The schema processor goes through the instance document and for each
element it constructs an "identity constraint table". The identity
constraint table holds one entry per key/unique identity constraint
that has been defined on the element declaration for the element.

Within the identity constraint table, each identity constraint has an
associated "node table". The node table is basically a dictionary or a
hash table which links a particular element with the
elements/attributes that are used to identity that element.

Now, the entries in the identity constraint tables bubble up the
document, so if an element has an entry for a particular identity
constraint in its identity constraint table, then its parent element
has an entry in its identity constraint table as well. If there are
clashes within a node table for a particular identity constraint (i.e.
two elements have the same ID, but the document is still valid because
the two elements occur in different contexts) then the entries that
clash are both removed from the table.

So there's a tree of elements in the instance document, each with its
own set of node tables, and the node tables for the ones higher up the
document are formed by merging the ones from its children.

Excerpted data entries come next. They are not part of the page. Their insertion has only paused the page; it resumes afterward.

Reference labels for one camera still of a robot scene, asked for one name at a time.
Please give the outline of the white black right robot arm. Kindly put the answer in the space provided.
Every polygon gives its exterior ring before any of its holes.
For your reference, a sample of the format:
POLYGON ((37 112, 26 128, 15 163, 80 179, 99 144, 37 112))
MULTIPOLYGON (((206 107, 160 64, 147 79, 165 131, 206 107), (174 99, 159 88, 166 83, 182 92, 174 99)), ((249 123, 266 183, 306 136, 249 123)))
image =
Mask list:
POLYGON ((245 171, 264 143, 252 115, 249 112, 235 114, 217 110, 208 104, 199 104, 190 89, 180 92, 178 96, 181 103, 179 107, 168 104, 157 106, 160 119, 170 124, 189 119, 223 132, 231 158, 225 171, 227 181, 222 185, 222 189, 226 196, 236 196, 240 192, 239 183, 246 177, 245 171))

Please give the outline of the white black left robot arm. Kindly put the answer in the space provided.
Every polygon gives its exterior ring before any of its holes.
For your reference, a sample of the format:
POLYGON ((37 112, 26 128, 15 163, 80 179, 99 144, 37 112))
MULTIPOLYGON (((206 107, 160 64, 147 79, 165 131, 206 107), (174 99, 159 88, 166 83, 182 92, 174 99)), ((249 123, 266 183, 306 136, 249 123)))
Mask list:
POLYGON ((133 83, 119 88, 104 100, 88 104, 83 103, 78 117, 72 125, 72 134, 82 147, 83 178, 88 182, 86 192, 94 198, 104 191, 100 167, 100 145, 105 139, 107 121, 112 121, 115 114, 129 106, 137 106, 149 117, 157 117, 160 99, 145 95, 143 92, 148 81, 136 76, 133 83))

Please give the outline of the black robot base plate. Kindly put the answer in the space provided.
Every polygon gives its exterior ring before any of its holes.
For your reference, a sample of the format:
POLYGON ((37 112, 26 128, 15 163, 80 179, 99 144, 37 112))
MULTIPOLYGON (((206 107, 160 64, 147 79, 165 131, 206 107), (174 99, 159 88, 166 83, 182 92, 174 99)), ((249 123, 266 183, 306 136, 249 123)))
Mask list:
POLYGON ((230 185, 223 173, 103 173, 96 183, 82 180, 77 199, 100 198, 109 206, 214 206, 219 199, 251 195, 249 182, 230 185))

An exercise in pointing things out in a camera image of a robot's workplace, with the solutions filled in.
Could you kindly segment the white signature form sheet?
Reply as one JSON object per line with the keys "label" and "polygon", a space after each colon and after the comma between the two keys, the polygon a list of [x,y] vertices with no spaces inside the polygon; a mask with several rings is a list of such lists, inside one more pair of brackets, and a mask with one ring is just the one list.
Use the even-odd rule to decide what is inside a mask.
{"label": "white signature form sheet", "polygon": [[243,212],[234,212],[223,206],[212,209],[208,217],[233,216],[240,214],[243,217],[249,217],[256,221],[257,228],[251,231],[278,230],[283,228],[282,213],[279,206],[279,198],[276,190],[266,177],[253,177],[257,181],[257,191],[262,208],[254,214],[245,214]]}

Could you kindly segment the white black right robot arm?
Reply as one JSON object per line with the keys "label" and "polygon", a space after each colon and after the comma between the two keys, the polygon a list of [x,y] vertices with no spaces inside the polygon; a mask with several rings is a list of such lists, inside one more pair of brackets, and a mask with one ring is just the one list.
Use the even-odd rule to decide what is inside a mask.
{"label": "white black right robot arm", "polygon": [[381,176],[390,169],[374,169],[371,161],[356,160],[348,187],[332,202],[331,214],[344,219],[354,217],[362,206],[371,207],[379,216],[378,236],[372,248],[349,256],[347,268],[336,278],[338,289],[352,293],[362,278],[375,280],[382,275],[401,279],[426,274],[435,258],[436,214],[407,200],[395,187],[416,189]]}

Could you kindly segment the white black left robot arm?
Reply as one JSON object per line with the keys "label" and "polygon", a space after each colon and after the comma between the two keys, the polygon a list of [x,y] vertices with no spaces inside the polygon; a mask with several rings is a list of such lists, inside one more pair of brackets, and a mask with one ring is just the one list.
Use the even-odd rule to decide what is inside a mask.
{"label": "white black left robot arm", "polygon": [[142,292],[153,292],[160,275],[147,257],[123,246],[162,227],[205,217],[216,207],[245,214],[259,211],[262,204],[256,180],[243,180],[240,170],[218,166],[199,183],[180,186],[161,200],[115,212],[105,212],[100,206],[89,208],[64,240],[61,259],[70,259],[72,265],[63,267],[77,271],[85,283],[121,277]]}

When you have a keyref identity constraint for an element, that
element looks at its identity constraint table and finds the node
table related to the referenced key or unique identity constraint. The
schema validator checks that the values of the fields from the keyref
match the values of the fields from the key/unique identity constraint
for some element in the node table.

Now the only entries that the node table can have are those that
either come from key/unique identity constraints on that particular
element (the same element as the keyref is on) or from one of its
descendants.

Thus, the keyref identity constraint has to be placed on the same
element as the key/unique identity constraint *or* on one of its
ancestors within the instance document.

The other thing you need to watch out for is that stuff about node
tables not having entries for keys that clash with each other. Imagine
a document like:

  A
  +- B
  |  +- C id=1
  |  +- C id=2
  +- B
  |  +- C id=1
  |  +- C id=2
  +- D
     +- E ref=1
     +- E ref=2

You define a key on the element declaration for the B elements, saying
that within each B element, every C element can be identified by its
id attribute. You define a keyref on the element declaration for the
*A* element, saying that each D/E ref attribute points to an entry in
that key.

Now in the node table for a B element, there's an entry for each of
its child C elements with the relevant id; all well and good. In the
node table for the A element, however, these node tables get merged.
Because there are two C elements that have the same id, both entries
get removed. So the node table on the A element doesn't actually
contain any entries. The keyref looks at the node table on the A
element, because that's where it's defined, and of course it doesn't
find the relevant key value, so it fails.

Cheers,

Jeni

---
Jeni Tennison
http://www.jenitennison.com/
Received on Thursday, 8 November 2001 05:29:01 UTC